I giudici della III Sez. della Corte di Lussemburgo, con la sentenza del 24.11.2011 n° C-70/10, si sono pronunciati sulla questione pregiudiziale posta dalla Cour d’Appel di Bruxelles, chiarendo che la lettura in combinato disposto tra le direttive comunitarie 2000/31, 2001/29, 2004/48, 95/46 e 2002/58, in considerazione anche delle garanzie derivanti dalla tutela dei diritti fondamentali applicabili, deve essere interpretata nel senso che il diritto comunitario osta alla possibilità che l’Autorità Giudiziaria possa ingiungere a un fornitore di servizi internet di predisporre il sistema di filtraggio anti-pirateria, stante l’assenza di un obbligo generale di sorvegliare le informazioni trasmesse e di prevenire i download illegali di file.
In particolare, «da un lato, infatti, è pacifico che l’ingiunzione di predisporre il sistema di filtraggio controverso implicherebbe un’analisi sistematica di tutti i contenuti, nonché la raccolta e l’identificazione degli indirizzi IP degli utenti all’origine dell’invio dei contenuti illeciti sulla rete, indirizzi che costituiscono dati personali protetti, in quanto consentono di identificare in modo preciso suddetti utenti.

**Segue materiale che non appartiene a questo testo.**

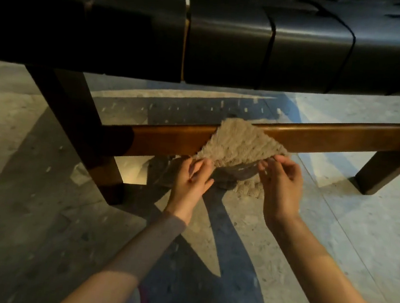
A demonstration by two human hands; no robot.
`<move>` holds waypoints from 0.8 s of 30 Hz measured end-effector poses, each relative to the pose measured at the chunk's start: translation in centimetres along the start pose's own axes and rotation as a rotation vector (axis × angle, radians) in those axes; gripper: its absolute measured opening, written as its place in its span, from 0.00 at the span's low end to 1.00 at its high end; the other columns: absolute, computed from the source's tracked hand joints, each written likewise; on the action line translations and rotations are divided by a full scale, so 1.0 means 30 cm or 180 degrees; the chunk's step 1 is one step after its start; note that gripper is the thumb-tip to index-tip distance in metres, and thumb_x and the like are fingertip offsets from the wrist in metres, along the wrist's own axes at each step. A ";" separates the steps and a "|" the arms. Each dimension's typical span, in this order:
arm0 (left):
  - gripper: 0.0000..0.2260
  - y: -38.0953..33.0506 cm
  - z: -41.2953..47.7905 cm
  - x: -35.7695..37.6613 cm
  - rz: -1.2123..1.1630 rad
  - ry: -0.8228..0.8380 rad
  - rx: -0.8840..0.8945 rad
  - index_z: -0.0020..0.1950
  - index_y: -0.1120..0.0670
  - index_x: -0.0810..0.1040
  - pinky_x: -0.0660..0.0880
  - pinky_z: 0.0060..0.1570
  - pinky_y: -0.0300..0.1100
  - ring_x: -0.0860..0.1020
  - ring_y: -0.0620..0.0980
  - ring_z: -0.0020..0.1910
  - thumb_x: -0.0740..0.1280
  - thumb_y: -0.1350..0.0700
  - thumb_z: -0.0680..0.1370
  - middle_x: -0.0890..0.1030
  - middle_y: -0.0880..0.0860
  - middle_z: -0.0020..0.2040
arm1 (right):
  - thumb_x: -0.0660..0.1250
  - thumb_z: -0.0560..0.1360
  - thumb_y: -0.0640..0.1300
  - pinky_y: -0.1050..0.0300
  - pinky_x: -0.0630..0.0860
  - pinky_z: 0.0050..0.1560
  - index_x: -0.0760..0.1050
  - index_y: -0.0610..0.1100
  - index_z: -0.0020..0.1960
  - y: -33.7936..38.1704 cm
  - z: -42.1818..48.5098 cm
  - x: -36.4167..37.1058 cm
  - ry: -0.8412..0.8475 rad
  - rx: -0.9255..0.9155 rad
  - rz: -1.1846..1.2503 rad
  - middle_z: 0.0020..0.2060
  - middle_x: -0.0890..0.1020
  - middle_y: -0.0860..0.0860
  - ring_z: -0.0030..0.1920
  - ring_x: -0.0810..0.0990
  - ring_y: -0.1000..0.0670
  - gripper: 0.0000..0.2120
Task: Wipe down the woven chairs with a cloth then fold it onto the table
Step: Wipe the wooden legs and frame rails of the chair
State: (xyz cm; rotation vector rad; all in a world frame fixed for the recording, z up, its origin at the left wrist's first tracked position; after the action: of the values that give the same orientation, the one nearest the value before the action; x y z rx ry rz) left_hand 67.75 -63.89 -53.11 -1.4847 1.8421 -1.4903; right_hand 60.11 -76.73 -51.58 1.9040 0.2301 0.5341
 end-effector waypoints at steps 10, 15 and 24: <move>0.16 0.011 0.060 -0.015 0.0349 -0.0257 -0.0351 0.60 0.49 0.74 0.75 0.51 0.39 0.78 0.47 0.55 0.71 0.60 0.74 0.79 0.49 0.56 | 0.60 0.80 0.43 0.51 0.73 0.57 0.73 0.41 0.58 -0.007 0.041 -0.037 0.0602 0.1248 0.0258 0.49 0.79 0.45 0.50 0.78 0.48 0.10; 0.19 0.050 0.048 -0.102 0.0200 -0.0446 -0.0766 0.61 0.47 0.74 0.76 0.58 0.50 0.77 0.49 0.56 0.70 0.63 0.74 0.78 0.49 0.57 | 0.61 0.79 0.41 0.54 0.79 0.46 0.70 0.36 0.60 -0.031 0.042 -0.119 0.0431 0.1109 -0.0314 0.47 0.78 0.42 0.42 0.80 0.48 0.12; 0.25 0.099 0.002 -0.194 0.2834 -0.0935 0.0368 0.59 0.52 0.60 0.66 0.40 0.32 0.66 0.45 0.52 0.73 0.57 0.71 0.62 0.51 0.56 | 0.69 0.75 0.48 0.64 0.66 0.30 0.68 0.45 0.45 -0.083 0.026 -0.211 -0.0068 -0.1425 -0.3205 0.35 0.72 0.53 0.33 0.71 0.56 0.10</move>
State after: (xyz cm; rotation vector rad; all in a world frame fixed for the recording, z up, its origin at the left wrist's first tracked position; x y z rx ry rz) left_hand 68.59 -59.21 -57.60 -0.6103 1.8113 -0.8615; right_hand 55.13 -78.94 -55.72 1.1478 0.9049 -0.1228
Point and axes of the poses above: each hand's wrist, its own z-axis towards the middle knuckle, its own x-axis out of the palm, y = z × x, the point moved 1 cm from there along z, towards the middle knuckle
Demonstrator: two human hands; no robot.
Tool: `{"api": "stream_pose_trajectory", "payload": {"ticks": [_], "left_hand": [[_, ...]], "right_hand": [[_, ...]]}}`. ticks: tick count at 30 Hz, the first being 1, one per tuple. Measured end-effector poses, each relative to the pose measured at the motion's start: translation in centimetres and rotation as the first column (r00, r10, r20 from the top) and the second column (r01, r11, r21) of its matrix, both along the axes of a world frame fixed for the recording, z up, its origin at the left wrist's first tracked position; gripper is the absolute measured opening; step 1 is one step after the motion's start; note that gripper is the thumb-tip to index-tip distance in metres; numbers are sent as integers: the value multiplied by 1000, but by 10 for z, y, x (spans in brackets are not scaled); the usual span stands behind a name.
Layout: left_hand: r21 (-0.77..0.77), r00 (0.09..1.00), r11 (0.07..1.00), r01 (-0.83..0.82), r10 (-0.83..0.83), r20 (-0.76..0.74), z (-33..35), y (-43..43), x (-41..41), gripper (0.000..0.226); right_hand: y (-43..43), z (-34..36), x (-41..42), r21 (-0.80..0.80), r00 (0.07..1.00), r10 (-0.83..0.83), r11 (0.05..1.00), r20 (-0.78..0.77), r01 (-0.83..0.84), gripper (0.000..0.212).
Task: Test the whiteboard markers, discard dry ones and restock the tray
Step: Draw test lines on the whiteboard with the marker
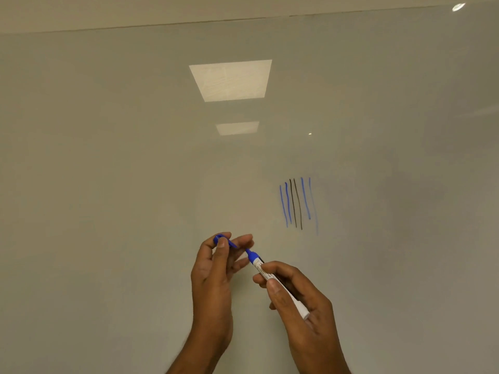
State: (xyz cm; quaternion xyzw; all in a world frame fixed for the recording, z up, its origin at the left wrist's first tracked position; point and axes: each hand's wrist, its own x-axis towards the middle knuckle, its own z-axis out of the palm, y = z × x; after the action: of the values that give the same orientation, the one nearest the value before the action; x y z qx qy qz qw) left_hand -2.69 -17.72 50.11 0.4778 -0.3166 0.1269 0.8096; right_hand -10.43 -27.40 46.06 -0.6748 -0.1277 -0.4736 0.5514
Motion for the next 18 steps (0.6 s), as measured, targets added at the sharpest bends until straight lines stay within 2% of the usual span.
{"api": "stream_pose_trajectory", "payload": {"ticks": [2, 5, 7, 11, 16, 18], "left_hand": [[-91, 984, 983, 157, -164, -75, 2, 9, -8, 27], [-142, 955, 957, 252, -270, -126, 2, 18, -16, 32], [-148, 944, 949, 280, -300, -139, 0, 22, -19, 37], [-121, 942, 953, 277, -294, -162, -3, 30, -22, 30], [-111, 916, 940, 323, -340, -213, -13, 35, -29, 29], [-139, 905, 933, 333, -357, -231, -17, 37, -29, 29]], "right_hand": [[8, 2, -5, -20, 1000, 21, 1000, 10, -21, 37], [17, 2, -7, -37, 999, 34, 999, 11, -33, 29], [21, 1, -8, -32, 999, 37, 999, 2, -37, 31], [28, -4, -8, -24, 999, 41, 999, -19, -41, 44], [38, -4, -13, 0, 997, 72, 997, -24, -72, 22], [40, -6, -14, 11, 997, 69, 998, -24, -69, 26]]}}
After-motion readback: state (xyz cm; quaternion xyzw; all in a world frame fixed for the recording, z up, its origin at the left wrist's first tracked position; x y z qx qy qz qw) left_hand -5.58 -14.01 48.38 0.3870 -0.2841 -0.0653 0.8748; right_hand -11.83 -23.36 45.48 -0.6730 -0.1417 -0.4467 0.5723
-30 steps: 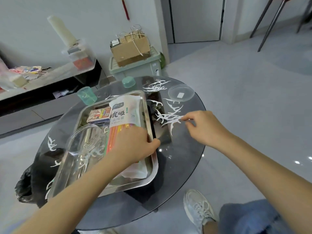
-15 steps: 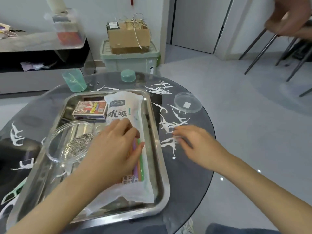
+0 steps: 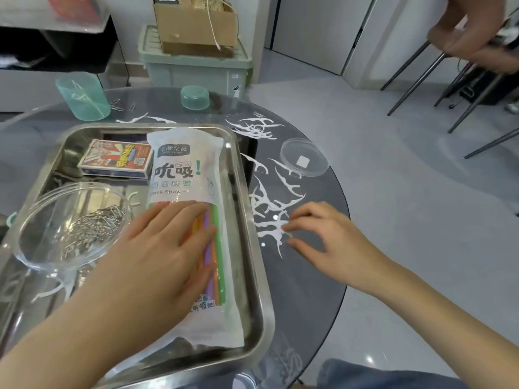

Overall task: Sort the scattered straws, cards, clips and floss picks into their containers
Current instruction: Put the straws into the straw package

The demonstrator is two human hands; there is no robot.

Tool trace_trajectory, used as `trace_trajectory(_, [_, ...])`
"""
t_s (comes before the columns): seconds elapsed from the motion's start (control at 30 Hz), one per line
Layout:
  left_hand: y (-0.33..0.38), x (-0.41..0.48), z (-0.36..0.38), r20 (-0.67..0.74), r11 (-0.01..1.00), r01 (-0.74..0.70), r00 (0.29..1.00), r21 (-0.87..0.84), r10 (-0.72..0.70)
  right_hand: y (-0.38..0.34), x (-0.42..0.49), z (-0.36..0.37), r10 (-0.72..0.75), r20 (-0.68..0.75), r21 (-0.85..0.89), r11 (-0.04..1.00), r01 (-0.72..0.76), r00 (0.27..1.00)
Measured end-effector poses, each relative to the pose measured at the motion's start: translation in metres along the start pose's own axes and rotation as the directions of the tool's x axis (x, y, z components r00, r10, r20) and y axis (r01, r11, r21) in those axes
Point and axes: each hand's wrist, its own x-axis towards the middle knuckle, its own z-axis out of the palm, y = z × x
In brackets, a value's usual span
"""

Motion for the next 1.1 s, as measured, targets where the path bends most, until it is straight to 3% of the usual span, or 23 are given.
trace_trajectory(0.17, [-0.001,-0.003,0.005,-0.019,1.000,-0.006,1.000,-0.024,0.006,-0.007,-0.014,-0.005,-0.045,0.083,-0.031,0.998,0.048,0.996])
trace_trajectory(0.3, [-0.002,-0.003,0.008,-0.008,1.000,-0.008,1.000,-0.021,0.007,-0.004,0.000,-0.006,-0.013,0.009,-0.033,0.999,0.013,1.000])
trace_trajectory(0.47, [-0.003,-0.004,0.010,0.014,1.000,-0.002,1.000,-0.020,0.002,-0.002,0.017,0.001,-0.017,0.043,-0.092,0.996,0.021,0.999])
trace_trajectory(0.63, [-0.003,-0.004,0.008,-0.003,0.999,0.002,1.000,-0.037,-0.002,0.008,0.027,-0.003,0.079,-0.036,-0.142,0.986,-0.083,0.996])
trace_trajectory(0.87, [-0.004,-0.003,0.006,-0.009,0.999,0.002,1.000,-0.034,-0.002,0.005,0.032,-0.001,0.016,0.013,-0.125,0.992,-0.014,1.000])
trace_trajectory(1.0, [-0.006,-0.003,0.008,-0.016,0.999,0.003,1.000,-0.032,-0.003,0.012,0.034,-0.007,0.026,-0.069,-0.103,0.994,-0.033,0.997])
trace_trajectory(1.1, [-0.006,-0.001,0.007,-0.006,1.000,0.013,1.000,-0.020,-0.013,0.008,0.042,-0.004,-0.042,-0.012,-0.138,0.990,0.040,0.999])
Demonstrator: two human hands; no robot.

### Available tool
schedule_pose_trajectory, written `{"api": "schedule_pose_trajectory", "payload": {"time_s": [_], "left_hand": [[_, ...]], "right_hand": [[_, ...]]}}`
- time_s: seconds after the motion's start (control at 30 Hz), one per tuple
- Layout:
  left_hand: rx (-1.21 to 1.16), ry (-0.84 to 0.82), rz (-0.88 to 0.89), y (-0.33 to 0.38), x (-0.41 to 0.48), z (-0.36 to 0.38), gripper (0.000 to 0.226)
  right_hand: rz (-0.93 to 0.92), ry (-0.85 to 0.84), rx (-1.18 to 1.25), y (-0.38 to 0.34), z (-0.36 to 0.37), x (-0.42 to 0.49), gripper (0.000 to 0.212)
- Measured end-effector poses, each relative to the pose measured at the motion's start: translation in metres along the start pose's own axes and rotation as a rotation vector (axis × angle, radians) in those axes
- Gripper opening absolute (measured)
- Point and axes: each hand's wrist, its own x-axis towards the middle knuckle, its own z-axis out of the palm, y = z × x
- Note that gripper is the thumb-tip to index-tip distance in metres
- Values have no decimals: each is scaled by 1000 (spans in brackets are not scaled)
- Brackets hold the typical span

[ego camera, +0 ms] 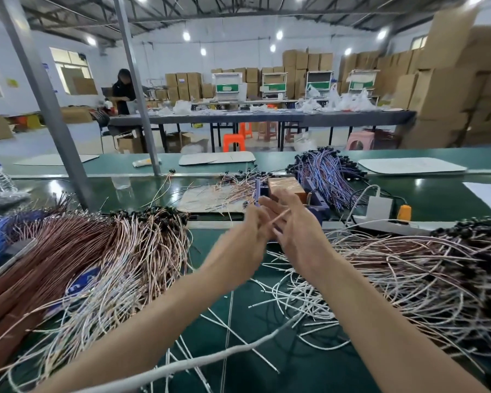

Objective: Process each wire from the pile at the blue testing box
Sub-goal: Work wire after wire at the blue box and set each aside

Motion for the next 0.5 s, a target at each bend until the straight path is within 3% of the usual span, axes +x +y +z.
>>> {"api": "schedule_pose_trajectory", "payload": {"time_s": [0.07,0.17,0.33,0.5], "left_hand": [[-192,-22,-56,1,-7,14,8],[-414,-77,-156,2,-13,25,8],[-379,-261,-120,9,-15,28,22],[-438,-404,-71,14,-11,17,25]], "right_hand": [[-4,97,91,2,-4,-4,26],[-20,150,189,0,-14,-10,31],[-83,116,398,-16,-23,-18,30],[-176,100,406,-35,-36,-22,26]]}}
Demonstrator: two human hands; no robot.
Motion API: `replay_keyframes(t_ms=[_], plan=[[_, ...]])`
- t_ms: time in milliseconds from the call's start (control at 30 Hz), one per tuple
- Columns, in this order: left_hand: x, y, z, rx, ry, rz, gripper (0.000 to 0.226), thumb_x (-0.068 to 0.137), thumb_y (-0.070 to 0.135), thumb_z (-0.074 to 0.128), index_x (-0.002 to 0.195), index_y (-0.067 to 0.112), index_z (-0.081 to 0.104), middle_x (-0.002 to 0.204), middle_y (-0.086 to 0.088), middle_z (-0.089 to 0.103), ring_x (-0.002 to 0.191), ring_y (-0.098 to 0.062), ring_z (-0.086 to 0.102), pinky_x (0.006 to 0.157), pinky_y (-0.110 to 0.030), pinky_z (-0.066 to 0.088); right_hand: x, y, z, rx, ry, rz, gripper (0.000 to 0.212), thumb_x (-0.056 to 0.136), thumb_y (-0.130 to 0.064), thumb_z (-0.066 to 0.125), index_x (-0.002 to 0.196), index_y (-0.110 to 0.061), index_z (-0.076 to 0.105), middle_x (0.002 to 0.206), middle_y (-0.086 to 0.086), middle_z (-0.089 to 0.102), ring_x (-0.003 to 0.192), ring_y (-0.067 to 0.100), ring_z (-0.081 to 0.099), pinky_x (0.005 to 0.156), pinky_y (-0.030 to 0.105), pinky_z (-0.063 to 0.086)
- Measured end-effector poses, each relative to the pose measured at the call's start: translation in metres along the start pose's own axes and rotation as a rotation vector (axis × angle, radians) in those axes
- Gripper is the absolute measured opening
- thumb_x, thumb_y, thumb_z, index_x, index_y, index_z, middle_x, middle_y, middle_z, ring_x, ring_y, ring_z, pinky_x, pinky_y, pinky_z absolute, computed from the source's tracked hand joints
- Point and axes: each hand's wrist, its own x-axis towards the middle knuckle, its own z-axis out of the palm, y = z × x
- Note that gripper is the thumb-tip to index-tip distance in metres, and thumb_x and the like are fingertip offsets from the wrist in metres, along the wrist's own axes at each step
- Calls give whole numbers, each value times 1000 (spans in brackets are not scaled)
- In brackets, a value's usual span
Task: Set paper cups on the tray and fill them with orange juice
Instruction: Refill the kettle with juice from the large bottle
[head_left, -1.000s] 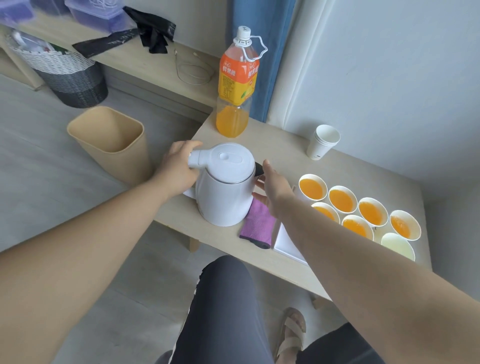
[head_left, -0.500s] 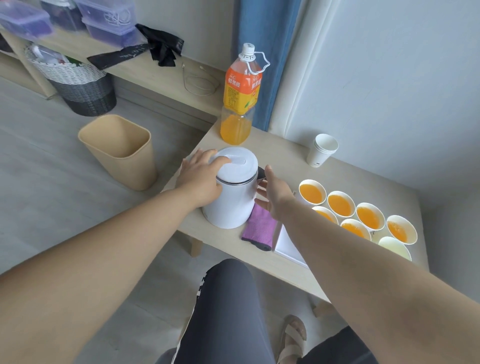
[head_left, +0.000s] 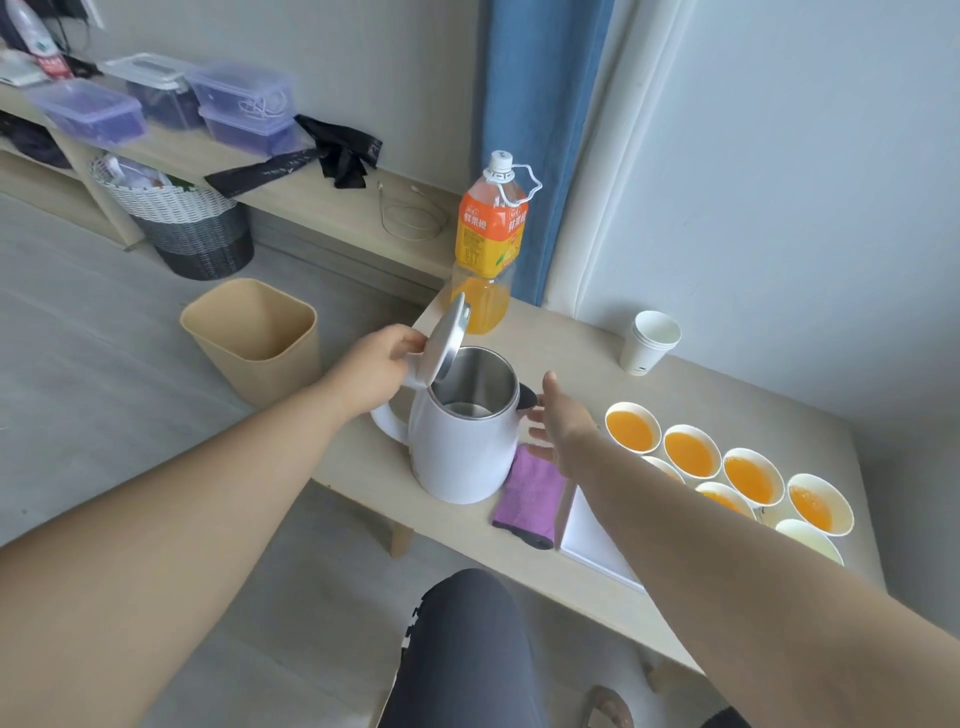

Dall’altro, detta ingiunzione rischierebbe di ledere la libertà di informazione, poiché tale sistema potrebbe non essere in grado di distinguere adeguatamente tra un contenuto lecito ed un contenuto illecito, sicché il suo impiego potrebbe produrre il risultato di bloccare comunicazioni aventi un contenuto lecito. Infatti, è indiscusso che la questione della liceità di una trasmissione dipende anche dall’applicazione di eccezioni di legge al diritto di autore che variano da uno Stato membro all’altro. Inoltre, in certi Stati membri talune opere possono rientrare nel pubblico dominio o possono essere state messe in linea gratuitamente da parte dei relativi autori.
Pertanto, occorre dichiarare che, adottando l’ingiunzione che costringe il [fornitore di servizi internet] a predisporre il sistema di filtraggio controverso, il giudice nazionale in questione non rispetterebbe l’obbligo di garantire un giusto equilibrio tra, da un lato, il diritto di proprietà intellettuale e, dall’altro, la libertà di impresa, il diritto alla tutela dei dati personali e la libertà di ricevere o di comunicare informazioni».